The income tax service has notified a new form for filing updated computer declarations (RTI) in which taxpayers must give the exact reason for filing as well as the amount of income to be offered to the tax.
The new form (ITR-U) will be made available to taxpayers for filing updated tax returns for fiscal years 2019-20 and 2020-21. Taxpayers who file an ITR-U, which can be filed within two years of the end of the relevant tax year, will be required to provide reasons for updating the previously unfiled tax return or income not reported correctly or wrong revenue leaders selected or loss carryforward reduction.
Reasons given in the form also include reduction of unabsorbed depreciation or reduction of tax credit u/s 115JB/115JC or wrong tax rate or any other reason given by taxpayers.
Budget 2022-2023 allowed taxpayers to update their ITRs within two years of filing, subject to payment of taxes, a measure to help correct any discrepancies or omissions.
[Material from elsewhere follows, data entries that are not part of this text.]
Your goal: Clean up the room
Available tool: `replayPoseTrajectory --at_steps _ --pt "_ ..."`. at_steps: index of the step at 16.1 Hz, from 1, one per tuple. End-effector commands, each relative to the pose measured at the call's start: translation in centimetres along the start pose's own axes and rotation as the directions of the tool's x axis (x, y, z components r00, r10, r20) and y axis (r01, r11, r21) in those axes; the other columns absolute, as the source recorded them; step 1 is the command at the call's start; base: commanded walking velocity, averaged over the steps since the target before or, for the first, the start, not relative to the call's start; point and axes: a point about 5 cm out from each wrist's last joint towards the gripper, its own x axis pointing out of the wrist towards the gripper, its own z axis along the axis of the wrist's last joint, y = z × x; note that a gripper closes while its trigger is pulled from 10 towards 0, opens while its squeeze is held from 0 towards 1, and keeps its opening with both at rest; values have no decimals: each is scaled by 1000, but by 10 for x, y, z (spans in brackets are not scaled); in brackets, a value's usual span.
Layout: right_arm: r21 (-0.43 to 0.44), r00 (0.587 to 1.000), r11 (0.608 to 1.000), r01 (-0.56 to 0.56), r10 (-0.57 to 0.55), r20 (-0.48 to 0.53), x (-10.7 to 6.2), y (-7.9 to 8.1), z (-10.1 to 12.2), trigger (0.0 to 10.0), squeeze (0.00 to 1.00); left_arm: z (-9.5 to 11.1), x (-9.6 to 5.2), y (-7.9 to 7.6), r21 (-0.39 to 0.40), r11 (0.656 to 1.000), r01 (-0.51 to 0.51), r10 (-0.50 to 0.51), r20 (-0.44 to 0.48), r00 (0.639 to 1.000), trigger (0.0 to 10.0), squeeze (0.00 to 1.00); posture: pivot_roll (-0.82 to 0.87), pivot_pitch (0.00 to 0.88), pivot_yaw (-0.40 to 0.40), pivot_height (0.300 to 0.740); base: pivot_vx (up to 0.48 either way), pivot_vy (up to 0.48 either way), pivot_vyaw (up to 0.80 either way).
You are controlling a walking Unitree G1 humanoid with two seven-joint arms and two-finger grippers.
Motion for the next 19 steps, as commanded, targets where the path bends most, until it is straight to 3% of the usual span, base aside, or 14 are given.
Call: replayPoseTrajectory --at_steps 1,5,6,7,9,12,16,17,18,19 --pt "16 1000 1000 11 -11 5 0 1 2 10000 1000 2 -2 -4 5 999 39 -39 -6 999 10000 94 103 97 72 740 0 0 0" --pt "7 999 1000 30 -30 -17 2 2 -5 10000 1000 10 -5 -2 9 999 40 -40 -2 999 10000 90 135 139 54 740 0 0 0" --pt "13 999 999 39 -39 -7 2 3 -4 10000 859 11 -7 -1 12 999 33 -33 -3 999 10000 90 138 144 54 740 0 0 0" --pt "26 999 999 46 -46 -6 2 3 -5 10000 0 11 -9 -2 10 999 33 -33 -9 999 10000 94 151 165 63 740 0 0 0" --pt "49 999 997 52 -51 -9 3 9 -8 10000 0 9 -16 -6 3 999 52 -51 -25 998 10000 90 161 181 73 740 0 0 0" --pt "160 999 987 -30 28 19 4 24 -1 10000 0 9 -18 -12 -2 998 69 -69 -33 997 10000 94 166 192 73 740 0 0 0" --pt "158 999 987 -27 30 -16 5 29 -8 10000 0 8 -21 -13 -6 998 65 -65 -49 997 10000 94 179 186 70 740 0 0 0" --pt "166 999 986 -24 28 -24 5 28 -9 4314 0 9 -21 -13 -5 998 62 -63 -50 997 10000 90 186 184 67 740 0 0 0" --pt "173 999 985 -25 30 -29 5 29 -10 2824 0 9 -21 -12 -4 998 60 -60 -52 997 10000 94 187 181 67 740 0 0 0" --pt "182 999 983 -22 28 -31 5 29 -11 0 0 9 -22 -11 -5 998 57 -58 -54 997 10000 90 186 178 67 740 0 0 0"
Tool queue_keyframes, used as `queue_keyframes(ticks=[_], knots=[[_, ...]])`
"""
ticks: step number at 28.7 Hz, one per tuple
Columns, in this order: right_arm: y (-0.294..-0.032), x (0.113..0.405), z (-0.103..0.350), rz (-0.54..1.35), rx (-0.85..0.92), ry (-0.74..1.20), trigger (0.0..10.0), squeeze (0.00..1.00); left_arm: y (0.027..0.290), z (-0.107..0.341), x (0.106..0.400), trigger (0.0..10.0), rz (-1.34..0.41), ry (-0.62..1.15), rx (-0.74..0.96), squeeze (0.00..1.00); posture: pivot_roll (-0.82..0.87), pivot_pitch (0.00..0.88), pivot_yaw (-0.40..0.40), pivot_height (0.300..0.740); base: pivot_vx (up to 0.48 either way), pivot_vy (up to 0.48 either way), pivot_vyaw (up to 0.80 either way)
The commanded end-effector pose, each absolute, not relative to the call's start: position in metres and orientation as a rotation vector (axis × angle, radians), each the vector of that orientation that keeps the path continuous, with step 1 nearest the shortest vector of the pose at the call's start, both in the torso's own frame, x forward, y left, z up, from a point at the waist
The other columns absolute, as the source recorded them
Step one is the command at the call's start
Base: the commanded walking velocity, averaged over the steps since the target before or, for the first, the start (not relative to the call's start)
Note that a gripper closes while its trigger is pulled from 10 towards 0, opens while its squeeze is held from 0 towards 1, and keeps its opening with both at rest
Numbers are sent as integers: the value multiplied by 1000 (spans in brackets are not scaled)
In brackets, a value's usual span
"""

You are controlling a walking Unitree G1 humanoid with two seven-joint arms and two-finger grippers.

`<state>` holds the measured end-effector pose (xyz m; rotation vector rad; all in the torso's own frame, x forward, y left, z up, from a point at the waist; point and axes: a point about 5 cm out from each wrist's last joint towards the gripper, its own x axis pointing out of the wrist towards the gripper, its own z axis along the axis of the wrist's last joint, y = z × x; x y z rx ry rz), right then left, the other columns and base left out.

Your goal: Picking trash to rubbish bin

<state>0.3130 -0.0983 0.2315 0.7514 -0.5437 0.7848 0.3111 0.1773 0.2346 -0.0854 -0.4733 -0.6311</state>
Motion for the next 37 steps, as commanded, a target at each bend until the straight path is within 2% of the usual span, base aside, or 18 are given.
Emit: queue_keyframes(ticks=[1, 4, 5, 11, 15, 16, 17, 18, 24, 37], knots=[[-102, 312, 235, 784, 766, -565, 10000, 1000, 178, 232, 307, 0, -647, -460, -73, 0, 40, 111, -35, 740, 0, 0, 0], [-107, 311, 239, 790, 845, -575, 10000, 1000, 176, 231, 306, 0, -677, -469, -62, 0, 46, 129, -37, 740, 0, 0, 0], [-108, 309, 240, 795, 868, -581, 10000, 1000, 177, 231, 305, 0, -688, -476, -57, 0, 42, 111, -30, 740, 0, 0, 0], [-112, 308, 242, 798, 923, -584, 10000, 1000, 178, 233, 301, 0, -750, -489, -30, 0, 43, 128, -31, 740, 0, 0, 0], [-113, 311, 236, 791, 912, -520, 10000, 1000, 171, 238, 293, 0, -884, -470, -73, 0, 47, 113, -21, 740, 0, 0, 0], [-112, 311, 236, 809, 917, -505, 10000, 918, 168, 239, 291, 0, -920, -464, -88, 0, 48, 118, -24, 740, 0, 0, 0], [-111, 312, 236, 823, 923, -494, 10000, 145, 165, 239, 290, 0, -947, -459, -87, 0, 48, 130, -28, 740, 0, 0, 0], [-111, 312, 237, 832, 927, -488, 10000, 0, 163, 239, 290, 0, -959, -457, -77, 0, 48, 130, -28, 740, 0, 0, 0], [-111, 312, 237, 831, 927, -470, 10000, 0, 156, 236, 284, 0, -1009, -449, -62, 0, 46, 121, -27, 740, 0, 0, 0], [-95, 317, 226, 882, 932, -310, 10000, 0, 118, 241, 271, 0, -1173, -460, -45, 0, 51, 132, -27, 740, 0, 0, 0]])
A taxpayer would only be allowed to file one updated return per tax year.
Shailesh Kumar, partner at Nangia & Co LLP, said the layout of the form was very precise to help the assessee easily enter the relevant information.
“Furthermore, it may be noted that only the amount of income to be offered for tax purposes needs to be specified under the prescribed income headings. No income breakdown or detailed information needs to be submitted, unlike the regular ITR forms and the exact reason for filing the updated return must be submitted in the form itself,” Mr. Kumar said.
“To provide an opportunity to correct these errors, I am proposing a new provision allowing taxpayers to file an updated return on payment of additional tax. This updated return may be filed within two years of the end of the tax year concerned”, declared the Minister of Finance. Nirmala Sitharaman said in his 2022-23 budget speech.
An additional 25% on the tax and interest due should be paid if the updated ITR is filed within 12 months, while the rate will increase to 50% if filed after 12 months but before 24 months to from the end of the relevant assessment year.
However, if a lawsuit is initiated by issuing a notice for a particular assessment year, taxpayers cannot receive updated return benefits in that particular year. Also, if a taxpayer files an updated return and does not pay the additional taxes, the return would be declared invalid.